その結果、球状タンパク質はGALC-eanピークを表示し、展開されたタンパク質はピークの代わりに高原を表示し、ここに示すような双曲線プロットに似ています。プリムス/Qtの濃度ごとにデータを引いたデータを読み込みバッファが再度行いました。[処理] タブで[スケール]をクリックし、各曲線とiスケール数を調べます。
検査の後、処理ウィンドウのマージボタンをクリックしてデータをマージします。距離分布プロットを生成するには、マージされたデータ曲線を PRIMUS/Qt にロードし、[解析]タブの[距離分布]をクリックします。マージされたデータのデータ範囲を調整して、生データの末尾で大きなノイズが発生しないようにします。
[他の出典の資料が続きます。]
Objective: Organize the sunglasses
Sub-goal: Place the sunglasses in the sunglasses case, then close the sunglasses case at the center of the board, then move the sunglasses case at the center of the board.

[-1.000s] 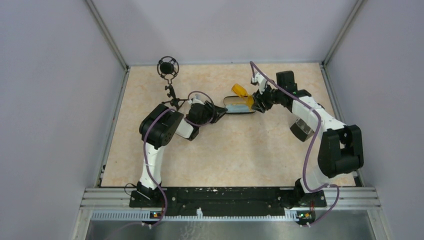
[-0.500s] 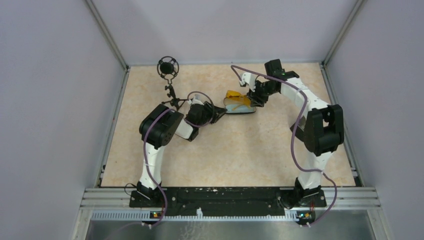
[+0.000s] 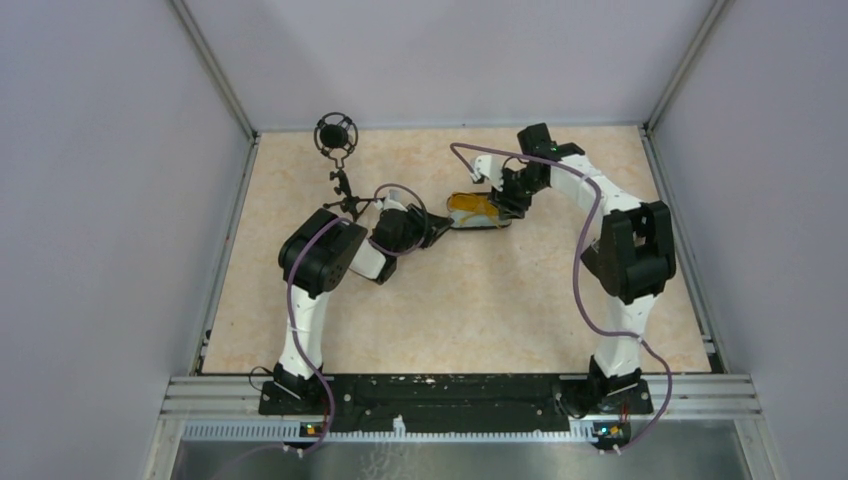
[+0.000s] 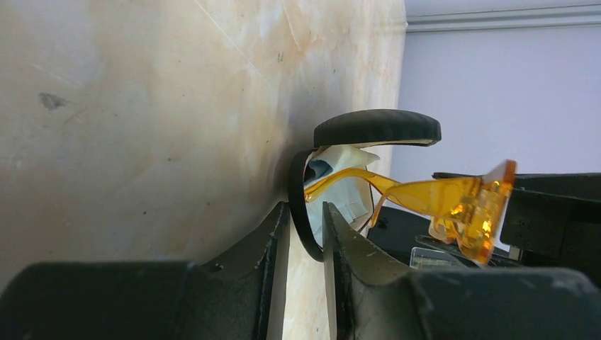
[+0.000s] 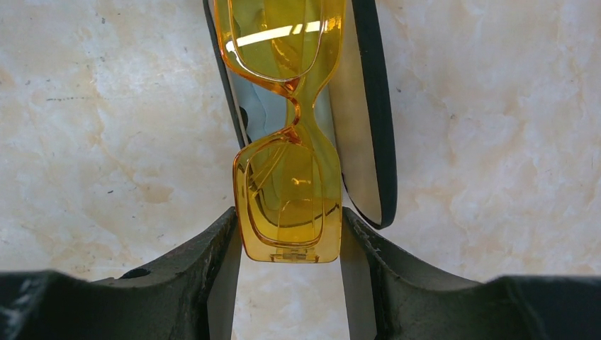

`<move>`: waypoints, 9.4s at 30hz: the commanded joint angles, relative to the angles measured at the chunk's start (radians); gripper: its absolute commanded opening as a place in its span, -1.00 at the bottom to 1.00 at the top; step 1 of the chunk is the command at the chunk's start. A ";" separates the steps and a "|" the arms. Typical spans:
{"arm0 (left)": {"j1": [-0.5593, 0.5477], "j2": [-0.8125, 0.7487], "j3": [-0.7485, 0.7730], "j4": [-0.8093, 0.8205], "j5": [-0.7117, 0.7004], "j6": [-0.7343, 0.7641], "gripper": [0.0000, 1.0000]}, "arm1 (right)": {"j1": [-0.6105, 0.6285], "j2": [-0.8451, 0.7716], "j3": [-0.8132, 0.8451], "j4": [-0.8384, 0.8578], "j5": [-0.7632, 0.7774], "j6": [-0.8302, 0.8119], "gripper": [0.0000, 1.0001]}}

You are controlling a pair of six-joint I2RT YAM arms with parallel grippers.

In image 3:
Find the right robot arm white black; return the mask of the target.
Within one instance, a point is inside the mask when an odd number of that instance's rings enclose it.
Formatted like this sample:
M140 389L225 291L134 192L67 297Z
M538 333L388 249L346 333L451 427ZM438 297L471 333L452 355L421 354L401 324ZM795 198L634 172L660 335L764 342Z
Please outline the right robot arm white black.
M607 298L607 320L588 327L601 338L585 383L570 391L579 413L612 412L635 393L649 314L676 274L671 212L662 201L646 202L617 186L575 143L558 144L546 124L517 135L520 169L507 167L505 153L474 160L478 181L488 180L489 200L503 219L525 216L535 194L552 189L586 214L573 272L586 269Z

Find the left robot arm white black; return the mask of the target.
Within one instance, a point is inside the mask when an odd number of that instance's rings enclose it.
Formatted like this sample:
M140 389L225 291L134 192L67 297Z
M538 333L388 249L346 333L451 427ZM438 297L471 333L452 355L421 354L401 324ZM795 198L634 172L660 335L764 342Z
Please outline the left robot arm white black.
M451 218L412 204L381 211L372 230L319 208L284 242L278 265L286 282L288 333L273 385L292 410L308 413L319 404L325 316L345 275L382 285L401 256L431 246L452 225Z
また、低い範囲値を選択して数値を増やすことにより、低q領域のビームストップに近いデータ点を省略します。Dmax を決定するには、ギニエ解析から得られたジャイロ半径の 5 倍の範囲から開始します。次に、距離分布プロットが y 軸上で急激にゼロに落ちなくなり、長い尾がゼロに近づくまで、この値を徐々に小さくします。
ギニエ近似と、旋回と強度数の距離分布半径から導出される、旋回対強度プロットの実験半径が類似していることを確認します。ここで、散乱光の強度は散乱角度に対してプロットして示され、生体分子のニドゲン−1、ラミニンγ−1およびそれらの複合体の両方の品質、ならびにそれらの形状を示唆している。散乱データから決定された電子対距離分布は、生体分子が細長い形状を有することを示唆しており、クラツキープロットは、データが高原に傾向がある、あるいはより大きなq範囲で増加し、ベル曲線形状を欠いているため、タンパク質が折り畳まれた状態にあることを示唆している。
さらに、低散乱角でデータを使用するギニエプロットは、ニドゲン-1、ラミニンγ-1およびそれらの複合体についてここに示されているジャイロ半径の決定のための線形領域を示しています。タンパク質複合体を研究するために、MONSAはニドゲン-1ラミニンγ-1複合体全体の低分解能構造を得るために使用され、両方のタンパク質のC末端領域のみが媒介相互作用に関与しているのに対し、残りのドメインは互いに離れていることを示唆した。シンクロトロン放射の操作は非常に危険であり、各異なるビームラインによって概説された予防措置と安全性は、初期データ収集を行う際に必ず取られるべきだということを忘れないでください。